I can't think of too many better ways to celebrate the life of Dr. Martin Luther King, Jr., whose birthday we observe this weekend, than to attend a performance of Tracey Scott Wilson's critically acclaimed The Good Negro. This also happens to be the opening weekend of the play's Boston premiere. It's the first play I've seen in Boston since my time here in the dimly remembered 1980s, but if it's characteristic of the quality of Boston's homegrown theater, I have a lot to look forward to during my stay here in 2010.
After its critically acclaimed run at the Public Theater in New York last year, this award-winning exploration of the Civil Rights movement focused well-deserved attention on its author. The new, debut production in this even more northern city, with its own racially charged history, bodes well for the 2010 season of Company One, a resident troupe at the Boston Center for the Arts, where a full house greeted the play on Saturday night with whoops and cheers even before the performance had begun.
The audience's high hopes were not misplaced. This is a solid production of a very good play, brought to life by an excellent cast. It succeeds in humanizing the civil rights leaders who too often appear in history books as pure angels of perseverance and moral clarity. For example, it's fairly well known today that Martin Luther King, Jr. was a philanderer, but here we witness Rev. James Lawrence (the charismatic Jonathan L. Dent) – roughly based on Dr.

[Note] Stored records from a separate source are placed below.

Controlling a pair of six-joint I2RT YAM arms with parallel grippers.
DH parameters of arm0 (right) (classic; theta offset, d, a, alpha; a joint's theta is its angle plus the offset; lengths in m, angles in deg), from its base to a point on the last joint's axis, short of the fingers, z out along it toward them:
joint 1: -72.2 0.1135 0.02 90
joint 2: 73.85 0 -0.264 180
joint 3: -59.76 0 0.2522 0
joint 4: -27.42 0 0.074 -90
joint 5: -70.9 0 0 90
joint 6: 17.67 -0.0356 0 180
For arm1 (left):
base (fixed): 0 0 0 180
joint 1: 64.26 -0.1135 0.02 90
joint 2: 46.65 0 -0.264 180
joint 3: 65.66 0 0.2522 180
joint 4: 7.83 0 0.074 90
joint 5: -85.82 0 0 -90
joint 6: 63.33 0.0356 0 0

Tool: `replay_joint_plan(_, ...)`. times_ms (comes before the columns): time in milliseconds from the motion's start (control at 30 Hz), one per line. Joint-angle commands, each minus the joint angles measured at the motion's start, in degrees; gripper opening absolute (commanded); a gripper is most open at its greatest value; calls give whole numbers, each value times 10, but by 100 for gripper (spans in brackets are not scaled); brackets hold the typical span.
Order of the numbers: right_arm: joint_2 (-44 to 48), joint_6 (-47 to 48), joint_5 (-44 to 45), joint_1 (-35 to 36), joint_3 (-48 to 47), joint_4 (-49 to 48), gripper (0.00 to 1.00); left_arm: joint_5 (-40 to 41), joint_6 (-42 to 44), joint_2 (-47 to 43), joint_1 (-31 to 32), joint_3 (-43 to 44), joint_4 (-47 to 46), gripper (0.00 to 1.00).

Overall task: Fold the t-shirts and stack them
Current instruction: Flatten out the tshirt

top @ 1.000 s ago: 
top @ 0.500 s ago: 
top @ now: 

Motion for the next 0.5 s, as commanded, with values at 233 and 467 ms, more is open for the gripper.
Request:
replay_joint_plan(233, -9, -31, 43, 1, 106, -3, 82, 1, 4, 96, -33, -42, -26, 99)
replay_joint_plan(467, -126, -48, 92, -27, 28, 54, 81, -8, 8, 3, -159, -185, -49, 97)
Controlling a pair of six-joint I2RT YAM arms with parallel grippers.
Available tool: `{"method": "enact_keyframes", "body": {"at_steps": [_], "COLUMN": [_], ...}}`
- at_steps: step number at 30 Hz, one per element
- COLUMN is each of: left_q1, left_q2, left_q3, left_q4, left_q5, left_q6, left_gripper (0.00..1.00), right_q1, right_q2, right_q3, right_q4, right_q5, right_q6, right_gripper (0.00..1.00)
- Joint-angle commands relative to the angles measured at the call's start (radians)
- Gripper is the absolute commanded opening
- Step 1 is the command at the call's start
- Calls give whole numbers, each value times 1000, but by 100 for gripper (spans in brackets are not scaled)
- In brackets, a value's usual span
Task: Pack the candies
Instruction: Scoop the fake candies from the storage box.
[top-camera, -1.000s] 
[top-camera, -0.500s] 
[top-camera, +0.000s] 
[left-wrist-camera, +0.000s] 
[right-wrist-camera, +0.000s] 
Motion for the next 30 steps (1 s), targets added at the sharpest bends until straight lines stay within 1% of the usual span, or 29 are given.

King – struggling in a very human way with this major character flaw even as he doggedly pursues his vision of equality and freedom for his people.
It's 1962, and after unsuccessful attempts to galvanize the Movement in several other cities, Rev. Lawrence has arrived in Birmingham, Alabama, "the most segregated city in America," with his lieutenant, the emotional minister Henry Evans (the impressive Cliff Odle). They're joined by a newcomer, Bill Rutherford (Cedric Lilly), just arrived from Europe and something of a dandy. Though out of touch with the daily struggles and religious zeal of blacks in the American South, Rutherford brings badly needed organizational skills, so the three do their best to get along, with volatile and often humorous results. Concisely handled in the script, this interplay provides an important strand of the drama, focusing attention on the highly imperfect natures of the civil rights leaders who became legends.